= What the task requires =
Skip the images and print the listing exactly.

= Input data =
◆ ◆ ◆ ◆

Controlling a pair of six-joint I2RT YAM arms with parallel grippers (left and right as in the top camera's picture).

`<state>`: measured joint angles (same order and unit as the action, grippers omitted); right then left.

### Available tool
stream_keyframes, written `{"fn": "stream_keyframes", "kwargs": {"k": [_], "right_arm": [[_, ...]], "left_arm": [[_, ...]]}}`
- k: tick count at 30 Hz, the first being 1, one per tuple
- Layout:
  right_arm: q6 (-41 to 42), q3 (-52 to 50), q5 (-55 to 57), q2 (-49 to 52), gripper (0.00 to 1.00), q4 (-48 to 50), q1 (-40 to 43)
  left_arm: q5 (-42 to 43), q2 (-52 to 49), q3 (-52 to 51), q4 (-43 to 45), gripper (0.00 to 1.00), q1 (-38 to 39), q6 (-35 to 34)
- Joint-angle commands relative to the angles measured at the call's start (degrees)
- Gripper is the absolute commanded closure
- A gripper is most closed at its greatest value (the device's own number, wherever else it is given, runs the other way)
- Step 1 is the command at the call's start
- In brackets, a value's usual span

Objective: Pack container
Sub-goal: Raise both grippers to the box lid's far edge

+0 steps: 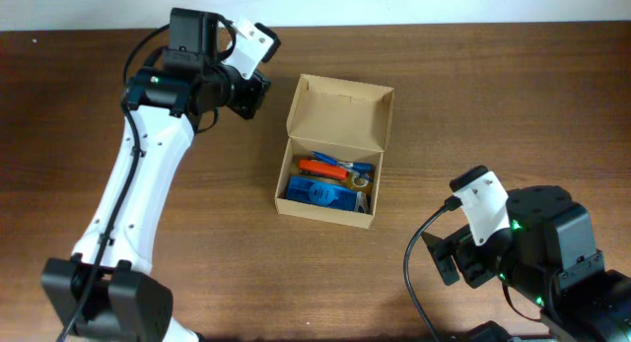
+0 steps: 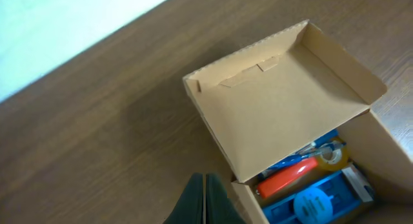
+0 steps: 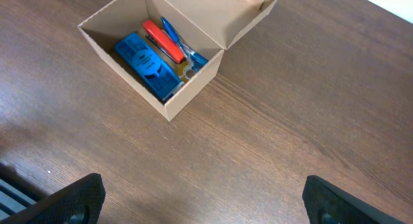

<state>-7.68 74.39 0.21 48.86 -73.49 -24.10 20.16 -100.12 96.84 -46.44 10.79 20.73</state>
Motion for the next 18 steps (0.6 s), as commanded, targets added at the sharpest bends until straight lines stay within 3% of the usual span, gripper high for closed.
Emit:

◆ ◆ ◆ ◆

= Solution to this task =
Controlling a pair of six-joint I2RT YAM arms with parallel grippers (left and right as in the top camera's picture).

`<state>`: measured joint angles (same order and unit as the action, grippers omitted); right then left.

### Available tool
stream_keyframes, written `{"fn": "stream_keyframes", "kwargs": {"k": [_], "right_arm": [[_, ...]], "left_arm": [[_, ...]]}}`
- k: tick count at 30 Hz, the first being 1, one per tuple
- Layout:
  right_arm: q6 (-41 to 42), q3 (-52 to 50), q5 (-55 to 57), q2 (-49 to 52), gripper (0.00 to 1.00), q4 (-48 to 50), q1 (-40 to 43)
  left_arm: q5 (-42 to 43), q2 (-52 to 49), q3 (-52 to 51), q4 (-43 to 45), gripper (0.00 to 1.00), q1 (-38 to 39), q6 (-35 to 34)
- Joint-angle commands relative to the angles measured at the call's start (degrees)
- Gripper is the absolute commanded closure
- A gripper is most closed at its greatest value (the device's own number, wherever else it is given, runs the other way)
- Step 1 is the command at the call's start
- In brackets, a value's usual span

Objective: Pack container
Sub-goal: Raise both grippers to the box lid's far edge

+0 steps: 
+0 steps: 
+0 steps: 

<state>-7.68 74.39 0.21 48.86 -73.49 -24.10 20.16 -100.12 96.84 -46.44 10.79 20.73</state>
Motion for the next 18 steps (0.6 s), as commanded, targets added at the sharpest bends until straight lines stay within 3% of the usual span, gripper high for closed.
Emit:

This answer requires no further additions.